Decision Date04 May 2001
Docket NumberNo. 85,298.[1],85,298.[1]
Citation30 P.3d 1033,29 Kan. App.2d 475
PartiesMARTHA CASTRO, Appellee, v. IBP, INC., Appellant.
CourtKansas Court of Appeals

Douglas M. Greenwald and Gregory D. Worth, of McAnany, Van Cleave & Phillips, P.A., of Kansas City, for appellant.

C. Albert Herdoiza, of Kansas City, for appellee.

Before RULON, C.J., KNUDSON, J., and WAHL, S.J.

WAHL, J.:

IBP, Inc., appeals the decision of the Workers Compensation Board (Board) finding an expert's opinion admissible and awarding Martha Castro a sum for permanent partial general disability.

The appellant argues that the Board improperly interpreted K.S.A. 1999 Supp. 44-510(c)(2). Interpretation of a statute is a question of law which this court can review de novo. Hamilton v. State Farm Fire & Cas. Co., 263 Kan. 875, 879, 953 P.2d 1027 (1998). The interpretation of a statute by an administrative agency charged with the responsibility of enforcing that statute is entitled to judicial deference. Auten v. Kansas Corp. Comm'n, 27 Kan. App. 2d 252, 254, 3 P.3d 86, rev. denied 269 Kan. 931 (2000). When the agency is one of special competence and experience, its interpretation of a statute may be entitled to controlling significance. If there is a rational basis for the agency's interpretation, it should be upheld on judicial review. In re Application of Zivanovic, 261 Kan. 191, 193, 929 P.2d 1377 (1996). Ultimately, however, the court must exercise de novo review.

The primary dispute is whether Castro violated K.S.A. 1999 Supp. 44-510(c)(2) when she obtained a follow-up, self-paid, functional impairment opinion from the same physician IBP previously paid $500 to examine and diagnose her condition. If Castro violated the statute, then any opinion rendered by Dr. Prostic would be inadmissible in the claim proceedings. The statute provides:

"(2) Without application or approval, an employee may consult a health care provider of the employee's choice for the purpose of examination, diagnosis or treatment, but the employer shall only be liable for the fees and charges of such health care provider up to a total amount of $500. The amount allowed for such examination, diagnosis or treatment shall not be used to obtain a functional impairment rating. Any medical opinion in violation of this prohibition shall not be admissible in any claim proceedings under the workers compensation act." (Emphasis added.) K.S.A. 1999 Supp. 44-510(c)(2).

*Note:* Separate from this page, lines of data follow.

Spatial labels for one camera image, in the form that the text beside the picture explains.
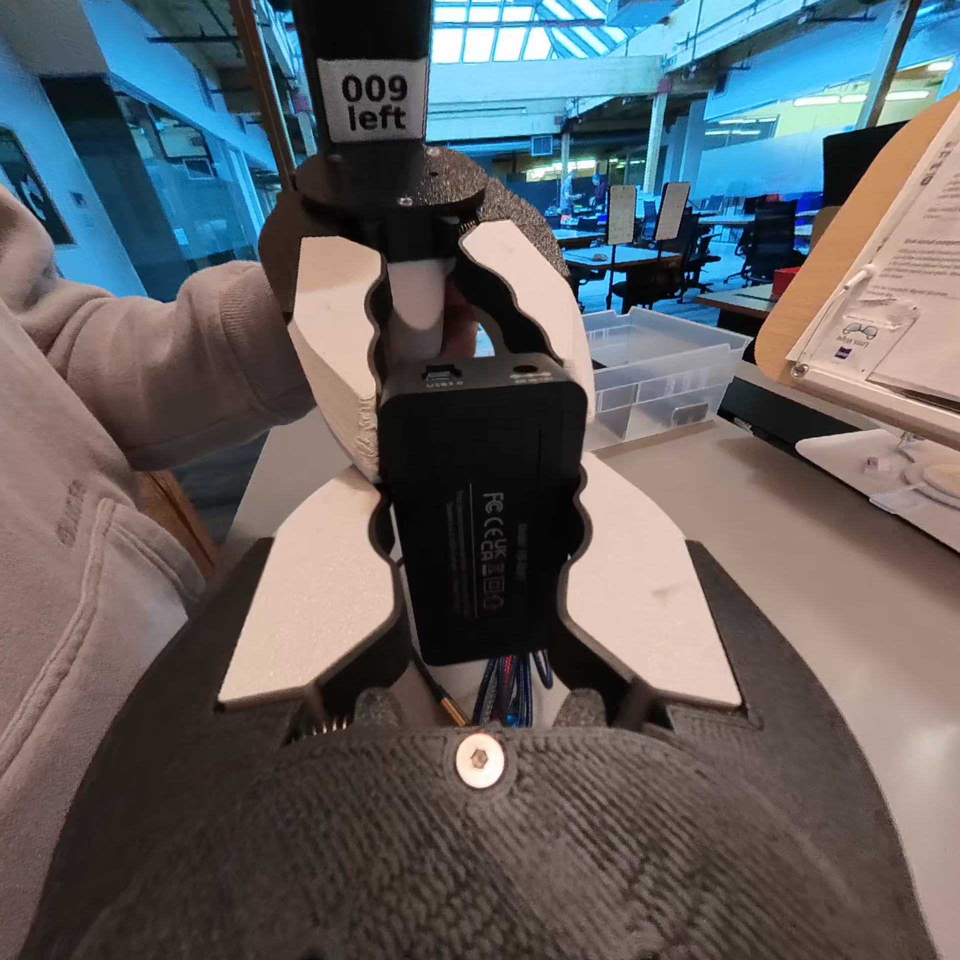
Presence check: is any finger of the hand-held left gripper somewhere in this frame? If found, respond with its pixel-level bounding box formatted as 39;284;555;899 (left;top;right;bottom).
456;220;598;430
288;235;393;483

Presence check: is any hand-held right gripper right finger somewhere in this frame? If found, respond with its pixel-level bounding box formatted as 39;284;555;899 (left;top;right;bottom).
556;448;744;712

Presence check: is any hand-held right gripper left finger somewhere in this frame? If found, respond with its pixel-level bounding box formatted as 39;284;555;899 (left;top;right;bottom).
217;468;400;712

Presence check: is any black cable with orange plugs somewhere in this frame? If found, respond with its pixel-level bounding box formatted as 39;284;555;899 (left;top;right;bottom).
411;652;472;729

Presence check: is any black usb hub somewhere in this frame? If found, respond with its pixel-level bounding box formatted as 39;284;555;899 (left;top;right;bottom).
377;352;591;669

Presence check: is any person's left forearm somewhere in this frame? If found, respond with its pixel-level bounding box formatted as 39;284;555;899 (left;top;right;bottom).
0;183;318;475

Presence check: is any person's left hand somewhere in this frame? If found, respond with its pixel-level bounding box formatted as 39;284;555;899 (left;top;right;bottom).
441;276;483;361

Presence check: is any wooden desk sign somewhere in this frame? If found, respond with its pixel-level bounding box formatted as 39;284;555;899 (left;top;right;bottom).
606;183;640;246
654;180;693;243

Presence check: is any metal pole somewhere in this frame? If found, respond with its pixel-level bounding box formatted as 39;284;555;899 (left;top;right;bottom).
227;0;303;196

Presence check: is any clear plastic bin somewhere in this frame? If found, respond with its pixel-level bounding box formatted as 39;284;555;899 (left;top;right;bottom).
579;306;753;453

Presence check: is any black office chair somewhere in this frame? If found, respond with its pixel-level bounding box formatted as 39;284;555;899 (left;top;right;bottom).
726;196;801;290

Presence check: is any white stand base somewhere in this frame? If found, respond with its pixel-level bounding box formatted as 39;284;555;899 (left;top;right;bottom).
795;429;960;552

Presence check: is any person's pale hooded sweater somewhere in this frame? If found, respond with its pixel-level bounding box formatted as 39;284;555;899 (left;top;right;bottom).
0;300;219;960

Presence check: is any wooden document board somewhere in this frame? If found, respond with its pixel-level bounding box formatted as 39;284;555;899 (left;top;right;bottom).
753;93;960;440

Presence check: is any small clear wipe bag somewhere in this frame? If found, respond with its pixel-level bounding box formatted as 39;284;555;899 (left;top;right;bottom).
787;298;922;385

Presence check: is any black monitor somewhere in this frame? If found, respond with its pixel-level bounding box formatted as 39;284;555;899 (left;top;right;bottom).
822;123;912;210

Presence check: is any white printed paper sheet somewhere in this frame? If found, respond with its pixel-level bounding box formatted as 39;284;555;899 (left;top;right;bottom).
791;97;960;410

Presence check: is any bundle of blue braided cables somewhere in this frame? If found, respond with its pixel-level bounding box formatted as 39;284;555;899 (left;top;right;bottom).
471;651;560;730

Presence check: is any dark wall poster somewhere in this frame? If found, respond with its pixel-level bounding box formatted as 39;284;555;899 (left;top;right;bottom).
0;126;78;250

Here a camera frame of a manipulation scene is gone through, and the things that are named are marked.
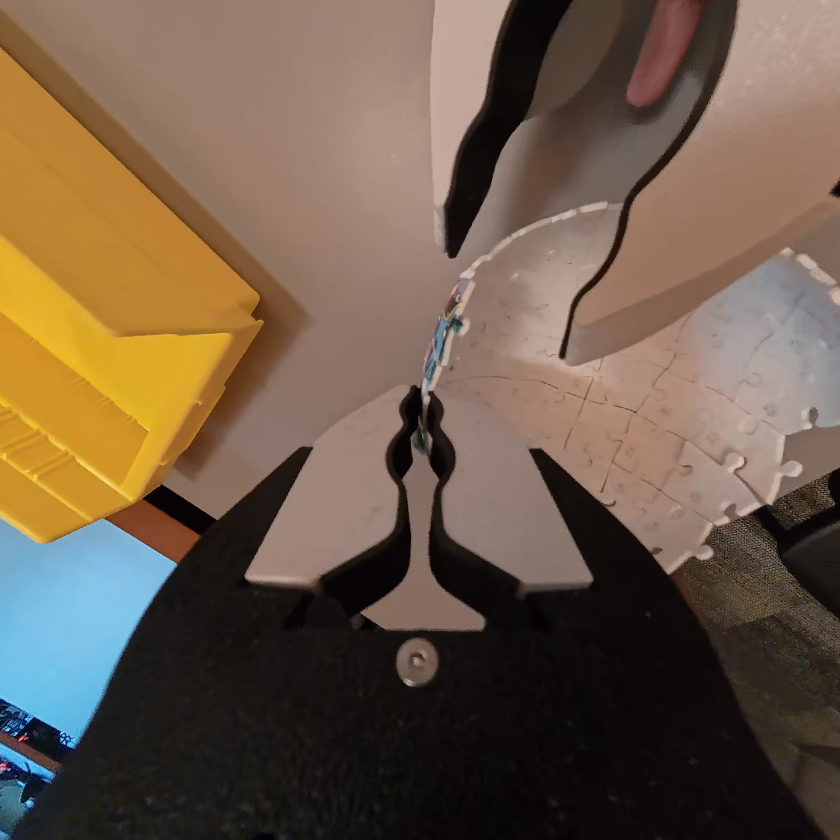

Castro scheduled an appointment with Dr. Prostic for November 6, 1996. The doctor examined Castro and provided an opinion on relevant work restrictions and need for additional medical treatment. The engagement letter from Castro's attorney to Dr. Prostic specifically instructed him not to provide a functional impairment rating. The total cost of services provided was $535 of which $500 was paid by IBP pursuant to the statutory allowance. The bill itemized a $375 exam and two x-rays. Dr. Prostic issued a report of his findings and testified his sole purpose in meeting with Castro was for an "examination and evaluation and recommendations for treatment."

On March 7, 1997, Castro's attorney contacted Dr. Prostic and requested a functional impairment opinion. Without reexamining Castro, Dr. Prostic issued a separate written functional impairment opinion. The entire cost of $25 was paid by Castro's attorney and not out of the $500 statutory medical allowance. At Dr. Prostic's deposition, Castro did not request Dr. Prostic to express his opinion on functional impairment, and that opinion is not part of the record. Evidence of functional impairment was provided by Dr. Harris, who was appointed by the administrative law judge to provide such a rating.

IBP contends Castro violated the statute because the functional impairment rating obtained at a later date was based on services previously paid for by IBP and this was an abuse by Castro. IBP argues the last two sentences of that statute require that once a functional impairment rating is obtained from the examining physician, the statutory prohibition applies and any medical opinion from this physician is inadmissible.

The Board concluded that Castro did obtain a functional impairment rating from Dr. Prostic, but the rating was not paid for by the $500 medical allowance provided by IBP. The functional impairment rating report was paid for by Castro almost 4 months later and almost 2 months after the administrative law judge appointed Dr. Harris to provide a rating. The Board also concluded that

"[a] claimant, if he or she so desires, may obtain a functional impairment rating from an examining physician and pay for such a rating separately. The claimant can then choose whether or not to enter the functional impairment rating into the record and this would not violate the provisions of K.S.A. 44-510(c)(2)."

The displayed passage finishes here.